Reflections - Part II

This is one of my favourite stories about journalism and ethics. Here it goes:

Rai is a middle-aged photojournalist in Salman Rushdie’s fictional work The Ground Beneath Her Feet who is still waiting for his big break. One day he gets a chance to break a major story on corruption by a leading political party. Everything depends on getting the right pictures that tell the story. But to take the pictures he will have to go into the heartland of the country, into the dangerous lairs of the politician and his goons.

In those days photojournalists covering dangerous stories would get special heels fitted into their shoes in which they could hide rolls of films with photos they have shot. This way, even if they are caught and their camera broken or rolls taken away, their photographs still get saved. But before Rai can get his pictures that will make him famous, he gets captured by the politician's cronies and they lock him up in a room with the dead body of another photojournalist hanging from the ceiling, who was there before Rai.

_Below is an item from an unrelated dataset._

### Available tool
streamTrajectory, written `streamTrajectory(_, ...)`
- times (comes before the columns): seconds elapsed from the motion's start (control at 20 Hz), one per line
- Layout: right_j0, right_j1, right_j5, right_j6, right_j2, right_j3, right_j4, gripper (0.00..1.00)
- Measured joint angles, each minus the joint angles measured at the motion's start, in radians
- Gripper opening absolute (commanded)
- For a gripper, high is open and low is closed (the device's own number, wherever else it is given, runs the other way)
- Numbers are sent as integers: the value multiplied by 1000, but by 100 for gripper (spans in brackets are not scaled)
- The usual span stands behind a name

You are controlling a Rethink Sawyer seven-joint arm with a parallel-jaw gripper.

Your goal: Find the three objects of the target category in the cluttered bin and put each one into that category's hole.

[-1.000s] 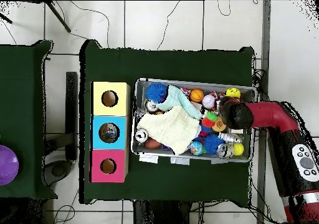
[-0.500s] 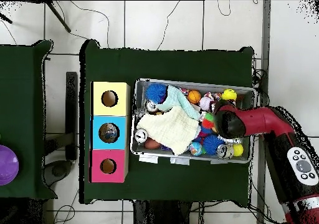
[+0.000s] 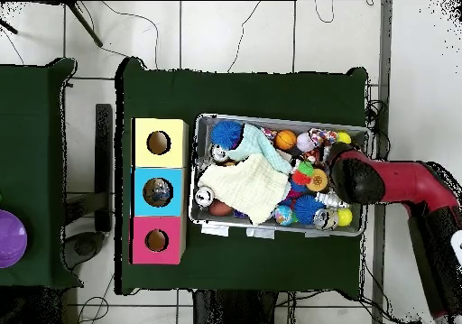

After spending many nightmarish days there waiting for his death, Rai finally manages to escape, but not before he has crawled underneath the flee-infested dead body, retching and throwing up, opened the heels of the dead photographer’s shoes and taken his film rolls. The next day the photographs taken by the dead photojournalist are plastered over the front pages of every leading newspaper. And Rai becomes the most sought-after photojournalist.

In summary, Rushdie says, a photograph is a moral decision taken in one eighth of a second, or one sixteenth.

Thus goes the question of journalism and ethics. Are ethics absolute? Or do they vary depending on where one stands? Can a journalist be 'unethical' for greater public good or public interest? These are some questions probably few can answer with conviction.